[ekʁiʁ yn lɛtʁ a ʃəval] (exp. CHEVAL.)
Suranné ardu en ces lignes. Oui, ardu, complexe à placer à propos, fin, esthétique, grand seigneur, décontenançant, goûtu.
Écrire une lettre à cheval n’est pas d’essence mérovingienne ou attilesque comme il pourrait bien le laisser paraître.
L’expression ne consiste pas à rédiger une missive sur son fier destrier à robe blanche (imaginez un peu la tronche de l’écrit avec un support qui bouge sans arrêt…). Écrire une lettre à cheval n’induit pas non plus quelque courrier de félicitations (ou d’indignation pour les pisse-vinaigre) au facteur Cheval pour l’ensemble de son œuvre.
Non, rien de tout ça.
Rien à voir non plus avec en parler à son cheval, marque de désintérêt profond globalement réservée à un usage adolescent dans le cadre de débats sur la question de l’autorité et de l’importance du travail scolaire par exemple.
Écrire une lettre à cheval ne demande pas plus de posséder une écurie avec moult cavales enclines à galoper sur les pelouses de Longchamp ou Chantilly chevauchées par de curieux et agiles petits hommes vêtus de couleurs improbables@ et faisant se pâmer les belles enchapeautées.
Non, écrire une lettre à cheval est presque à la portée du premier estomaqué venu dès l’instant où il possèdera une plume suffisamment épique et aiguisée pour faire part de son courroux¹. Las, là est la seule condition : être fâché, se sentir blessé, demeurer par trop dans l’expectative, se trouver fort marri, etc. Mais d’une colère froide qui devra moucher l’importun, lui clouer le bec, le scotcher, en un mot le souffleter et qu’il en reste coi.
Écrire une lettre à cheval implique vous l’aurez compris de monter sur ses grands chevaux sans les laisser pour autant s’emballer. On est dans le Cadre Noir de Saumur de la correspondance, dans la chevauchée sauvage épistolaire.

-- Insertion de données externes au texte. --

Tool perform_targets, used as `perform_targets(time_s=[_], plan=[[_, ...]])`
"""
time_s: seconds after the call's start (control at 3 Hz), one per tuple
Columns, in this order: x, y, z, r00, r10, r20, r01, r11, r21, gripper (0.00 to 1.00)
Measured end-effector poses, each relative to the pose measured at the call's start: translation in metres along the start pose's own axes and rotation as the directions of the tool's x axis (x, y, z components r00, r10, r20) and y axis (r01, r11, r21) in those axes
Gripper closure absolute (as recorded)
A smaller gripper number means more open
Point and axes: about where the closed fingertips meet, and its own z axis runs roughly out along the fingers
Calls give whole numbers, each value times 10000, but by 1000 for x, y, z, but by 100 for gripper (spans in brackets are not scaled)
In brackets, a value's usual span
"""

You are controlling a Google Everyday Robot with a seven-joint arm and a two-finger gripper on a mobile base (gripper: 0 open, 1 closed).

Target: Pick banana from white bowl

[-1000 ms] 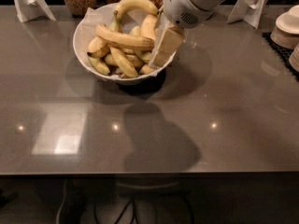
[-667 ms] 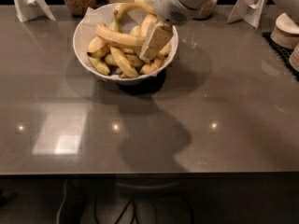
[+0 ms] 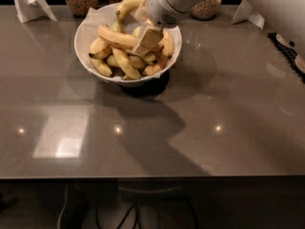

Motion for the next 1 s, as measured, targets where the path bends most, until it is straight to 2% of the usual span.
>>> perform_targets(time_s=[0.33, 0.67, 1.0], plan=[[-4, 6, 16, 9998, 108, 138, -103, 9992, -383, 34], [-6, 9, 27, 9997, 157, 203, -144, 9980, -616, 52], [-6, 9, 27, 9997, 157, 201, -145, 9980, -614, 76]])
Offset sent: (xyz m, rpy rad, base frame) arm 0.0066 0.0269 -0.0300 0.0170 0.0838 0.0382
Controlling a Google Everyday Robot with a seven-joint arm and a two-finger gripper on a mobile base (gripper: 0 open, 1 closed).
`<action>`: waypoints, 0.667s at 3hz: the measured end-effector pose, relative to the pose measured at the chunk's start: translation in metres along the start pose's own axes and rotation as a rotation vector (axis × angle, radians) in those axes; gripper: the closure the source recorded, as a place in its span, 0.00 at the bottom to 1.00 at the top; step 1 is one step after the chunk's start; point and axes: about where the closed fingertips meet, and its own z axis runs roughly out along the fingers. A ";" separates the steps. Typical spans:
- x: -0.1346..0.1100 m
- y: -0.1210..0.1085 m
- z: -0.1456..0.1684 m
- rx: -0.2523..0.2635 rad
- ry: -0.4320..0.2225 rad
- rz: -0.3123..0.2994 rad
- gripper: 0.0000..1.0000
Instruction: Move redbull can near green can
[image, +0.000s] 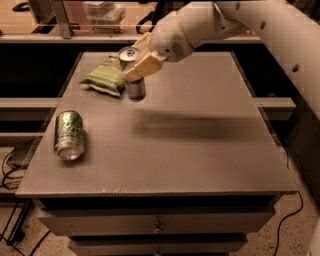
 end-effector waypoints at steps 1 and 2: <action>-0.034 0.023 0.026 -0.109 -0.023 -0.066 1.00; -0.053 0.046 0.052 -0.209 -0.057 -0.097 0.84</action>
Offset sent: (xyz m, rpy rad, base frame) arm -0.0819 0.1075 -0.0014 0.0159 0.0814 0.3665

Écrire une lettre à cheval c’est donc s’offusquer en bons mots d’un acte, d’une attitude, d’une parole, dont on aura pris ombrage et qui demandera remise à zéro des compteurs. L’exercice est périlleux, d’où la constitution allégorique de l’expression. Un passé simple imparfait et paf ça dérape, une virgule ponctuant trop tôt un soupir et c’est la tirade qui s’effondre, un point d’exclamation mal venu et le ton sera trop monté.
Écrire une lettre à cheval n’est pas aussi simple qu’il y parait. Notre époque sans effort a trouvé la parade : ce sera l’invective. Plutôt que de ferrailler en bons mots, rédigés qui plus est, on se contentera d’un vague « va crever pourriture communiste », d’un spontané « eh bien casse-toi pauv’con » ou encore d’un « nique te reum grosse tepu » à la portée argumentaire toute relative.
Attention : une époque qui ne sait plus s’indigner dignement va au-devant de cruelles désillusions.
Militons pour la lettre à cheval garante de nos désaccords. Et s’ils s’installent et se poursuivent on règlera tout cela à six heures au pré clair. Le choix des armes à l’offensé.